Portanto, com a melhora do ciclo econômico, os bancos privados (especialmente o Itaú) devem se beneficiar desse momento. Os principais pontos de minha recomendação são:

  1. Vantagens competitivas: o poder da marca do banco Itaú e o efeito rede da sua base de clientes
  2. Liderança de mercado e investimento em tecnologia
  3. Alto retorno sobre o patrimônio (ROE): acima de 20% ao ano
  4. Crescimento de lucro líquido de 8% em 2018 (projeção do banco)
  5. Pagamento recorrente de dividendos
  6. Banco muito bem capitalizado conforme o índice de Basiléia: 13,5%, versus índice mínimo exigido de 8%

Minha projeção é que o Itaú consiga atingir a previsão de crescimento da concessão de crédito em 2018, que é de 4,0% a 7,0% no ano, pois a carteira de crédito total teve crescimento de 6,1% em relação ao segundo trimestre de 2017, impulsionada pelo crescimento das operações na América Latina.

Acreditamos que este é o principal risco para o resultado do Itaú em 2018.

Neste caso, o resultado do Itaú para 2018 e 2019 ainda deve ser impulsionado pela redução dos gastos com as provisões contra calotes. Com isso, o banco estima gastos entre R$ 12 e 16 bilhões em 2018, uma queda de até 33%.

Em suma, o Itaú é um banco extremamente bem gerido e focado em custos, que conseguiu ter um crescimento no lucro durante a pior crise da história brasileira e agora vive um momento de retomada do crédito e redução da inadimplência.
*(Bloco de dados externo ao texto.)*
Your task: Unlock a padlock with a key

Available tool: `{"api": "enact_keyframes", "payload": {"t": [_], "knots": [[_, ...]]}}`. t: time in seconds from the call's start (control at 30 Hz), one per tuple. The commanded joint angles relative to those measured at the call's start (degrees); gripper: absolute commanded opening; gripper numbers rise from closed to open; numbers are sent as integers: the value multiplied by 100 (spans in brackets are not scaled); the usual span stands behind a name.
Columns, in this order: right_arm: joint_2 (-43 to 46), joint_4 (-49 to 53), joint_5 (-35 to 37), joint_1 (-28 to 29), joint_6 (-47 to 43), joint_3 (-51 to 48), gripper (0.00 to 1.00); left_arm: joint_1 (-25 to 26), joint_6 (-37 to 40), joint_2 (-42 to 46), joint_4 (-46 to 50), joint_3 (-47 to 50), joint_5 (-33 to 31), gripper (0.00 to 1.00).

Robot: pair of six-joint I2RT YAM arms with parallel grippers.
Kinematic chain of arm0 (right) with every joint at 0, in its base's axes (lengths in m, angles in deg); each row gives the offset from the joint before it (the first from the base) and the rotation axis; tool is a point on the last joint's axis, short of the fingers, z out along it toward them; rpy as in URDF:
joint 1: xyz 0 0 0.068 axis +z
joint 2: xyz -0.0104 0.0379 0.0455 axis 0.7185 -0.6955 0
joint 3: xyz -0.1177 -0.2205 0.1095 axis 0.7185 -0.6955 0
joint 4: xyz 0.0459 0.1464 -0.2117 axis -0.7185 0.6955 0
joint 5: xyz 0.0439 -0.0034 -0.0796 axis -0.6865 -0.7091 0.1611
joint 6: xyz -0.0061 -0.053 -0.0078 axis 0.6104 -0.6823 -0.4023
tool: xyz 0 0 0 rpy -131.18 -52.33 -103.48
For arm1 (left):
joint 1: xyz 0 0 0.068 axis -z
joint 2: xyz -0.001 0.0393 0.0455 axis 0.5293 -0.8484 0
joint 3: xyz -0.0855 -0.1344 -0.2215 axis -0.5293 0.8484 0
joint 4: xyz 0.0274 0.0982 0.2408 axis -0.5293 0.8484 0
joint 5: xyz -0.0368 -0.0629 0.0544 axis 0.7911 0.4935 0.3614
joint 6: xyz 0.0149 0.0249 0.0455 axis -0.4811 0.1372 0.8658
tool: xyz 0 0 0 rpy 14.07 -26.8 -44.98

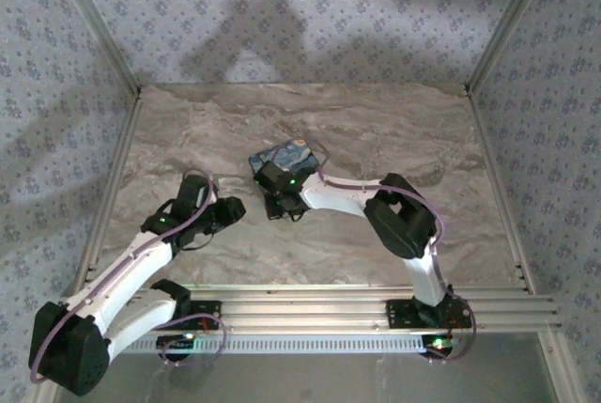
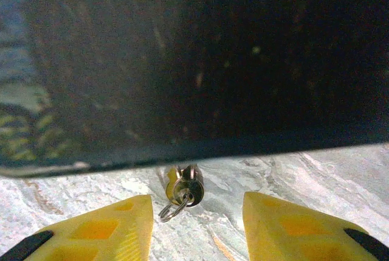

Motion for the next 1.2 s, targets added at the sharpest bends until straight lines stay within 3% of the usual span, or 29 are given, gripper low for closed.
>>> {"api": "enact_keyframes", "payload": {"t": [0.0,0.33,0.67,0.97,1.17], "knots": [[-183,313,63,19,157,231,44,-60,114,90,150,84,-84,43],[-418,436,102,57,92,190,39,-77,145,90,154,81,-62,43],[-87,153,-170,113,-458,-120,1,-76,244,168,217,64,120,44],[1258,-1083,-415,111,-705,-1410,0,-67,74,407,-20,126,399,51],[2066,-1744,-482,64,-438,-2291,0,48,-40,430,-737,143,1076,53]]}}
Além disso, paga dividendos – ultimamente a taxa de dividend yield vem crescendo, já que não há a necessidade de capital.  O banco também opera a um múltiplo de preço/lucro próximo a 10X, o que é barato, por isso deve entregar um retorno sobre o capital acima de 20% nos próximos anos. Ou seja, é uma ação de qualidade exposta ao mercado interno, ótima opção para se ter nesse momento de virada no ciclo econômico.